The claims in a credential can represent anything about the subject — attributes (age, height, weight, etc.), relationships (mother, father, employer, citizen, etc.), entitlements (medical benefits, library privileges, membership rewards, legal rights, etc.).
For a credential to confer any qualification, claims must be verifiable in some way. That is, a verifier must be able to verify (check, accept) the following:
- Who issued the credential
- That it has not been tampered with after issuance
- That it has not expired or been revoked
2 — The issuer is the party who issues the credential, the holder is the subject themselves who requests, stores, and uses a credential representing their qualifications, and the verifier is the party who needs to verify the holder's trustworthiness and conditions before operating or providing a service. For example, in the case of traveling abroad, the issuer of a passport would be the Ministry of Foreign Affairs, the holder is the individual, and the verifier could be understood as the airport.
The author describes the process and roles of digital credentials as follows.
7 — According to the author,
The ultimate goal of every SSI infrastructure is to achieve a mutually acceptable level of trust between two parties interacting on the internet.
This is a goal that is impossible for many types of transactions today. With SSI, the foundation of this trust layer is first laid by cryptographic trust.

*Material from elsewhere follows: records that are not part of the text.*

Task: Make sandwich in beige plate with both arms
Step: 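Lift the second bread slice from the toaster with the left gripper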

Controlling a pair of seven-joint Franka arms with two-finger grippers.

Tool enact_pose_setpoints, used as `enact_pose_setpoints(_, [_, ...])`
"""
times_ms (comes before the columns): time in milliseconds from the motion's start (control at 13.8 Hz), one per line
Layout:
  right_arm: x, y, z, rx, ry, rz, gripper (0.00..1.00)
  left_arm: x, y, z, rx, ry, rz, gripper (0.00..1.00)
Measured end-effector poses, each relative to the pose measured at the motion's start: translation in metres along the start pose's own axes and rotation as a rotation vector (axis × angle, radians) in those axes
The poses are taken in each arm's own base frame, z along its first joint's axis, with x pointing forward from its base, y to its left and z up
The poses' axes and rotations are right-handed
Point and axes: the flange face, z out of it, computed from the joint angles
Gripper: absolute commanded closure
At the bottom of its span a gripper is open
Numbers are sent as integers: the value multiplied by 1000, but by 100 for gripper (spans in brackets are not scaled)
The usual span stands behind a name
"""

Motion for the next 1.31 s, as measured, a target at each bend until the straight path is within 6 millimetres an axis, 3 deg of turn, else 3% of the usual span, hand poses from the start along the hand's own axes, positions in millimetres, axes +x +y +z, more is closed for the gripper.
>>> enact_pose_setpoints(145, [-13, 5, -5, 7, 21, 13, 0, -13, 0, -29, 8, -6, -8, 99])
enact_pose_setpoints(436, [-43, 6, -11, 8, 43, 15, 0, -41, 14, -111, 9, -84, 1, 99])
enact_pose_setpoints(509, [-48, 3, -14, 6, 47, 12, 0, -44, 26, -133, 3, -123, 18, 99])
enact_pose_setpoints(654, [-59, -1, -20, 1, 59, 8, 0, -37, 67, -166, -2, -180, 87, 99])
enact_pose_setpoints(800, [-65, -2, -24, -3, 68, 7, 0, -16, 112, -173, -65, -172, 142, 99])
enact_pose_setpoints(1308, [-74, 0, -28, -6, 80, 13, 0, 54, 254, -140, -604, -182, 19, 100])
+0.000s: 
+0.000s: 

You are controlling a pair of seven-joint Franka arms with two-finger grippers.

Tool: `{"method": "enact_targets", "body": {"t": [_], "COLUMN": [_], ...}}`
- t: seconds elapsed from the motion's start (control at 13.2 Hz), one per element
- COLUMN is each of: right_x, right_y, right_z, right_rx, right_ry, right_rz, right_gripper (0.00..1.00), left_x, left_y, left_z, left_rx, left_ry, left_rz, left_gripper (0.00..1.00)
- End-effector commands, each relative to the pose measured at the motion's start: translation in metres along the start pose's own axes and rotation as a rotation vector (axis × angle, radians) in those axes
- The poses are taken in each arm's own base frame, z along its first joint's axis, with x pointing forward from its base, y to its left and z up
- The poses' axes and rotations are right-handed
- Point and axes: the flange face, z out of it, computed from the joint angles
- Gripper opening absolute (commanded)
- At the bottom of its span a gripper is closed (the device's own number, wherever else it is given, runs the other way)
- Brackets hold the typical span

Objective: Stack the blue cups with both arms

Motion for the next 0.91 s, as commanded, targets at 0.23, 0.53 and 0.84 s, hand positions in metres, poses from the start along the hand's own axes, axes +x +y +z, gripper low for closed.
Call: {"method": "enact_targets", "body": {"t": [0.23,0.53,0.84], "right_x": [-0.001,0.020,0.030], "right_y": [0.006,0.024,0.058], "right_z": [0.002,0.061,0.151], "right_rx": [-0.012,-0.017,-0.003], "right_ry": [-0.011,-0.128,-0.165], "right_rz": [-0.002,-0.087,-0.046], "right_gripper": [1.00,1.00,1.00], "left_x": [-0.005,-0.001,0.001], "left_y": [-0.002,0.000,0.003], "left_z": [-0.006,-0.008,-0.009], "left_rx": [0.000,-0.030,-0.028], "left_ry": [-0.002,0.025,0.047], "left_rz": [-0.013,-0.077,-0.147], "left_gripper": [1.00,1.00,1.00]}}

That is, publicly resolvable DIDs and public keys are applied for credential issuers on a decentralized network.
As shown in the diagram below, this means an expansion of the trust triangle, allowing externally extended (linked) second and third verifiers and the relaying issuer (who is both an issuer and a holder) to all rely on a single digital signature. Building on this, as the quote above says, it is shifting goals that were impossible in past (and present) transactions into the realm of the achievable.
That said, the author, citing past examples of banks and credit card networks, emphasizes that cryptographic trust is not human trust. I think this is exactly the backdrop behind Elon Musk's tweet about Web3. Personally, I think what we should be doing right now — or how we should be framing things — is not arguing about whether Web3 exists or not, but rather about timing the search for ways to actually implement it. From that stance, examples like the following strike me as truly precious.
Building human trust on top of cryptographic trust means that SSI can provide trust based on VCs. Trusting a credential issued by a single issuer does not scale all at once. This is the same problem credit cards faced in the early days of the 1960s. Each major bank tried to issue its own brand of credit card, but merchants could not handle hundreds of different credit cards from hundreds of different banks. So credit cards were not really adopted until the banks came together to form credit card networks. Visa and Mastercard are the best-known credit card networks.
* — A summary of the basic building blocks
The ToIP layered stack supports an interoperable digital trust ecosystem by combining cryptographic trust at the machine-to-machine layers (1, 2) with human trust at the business, legal, and social layers (3, 4). The term "public utility" is used to refer to the blockchain or verifiable data registry for DIDs.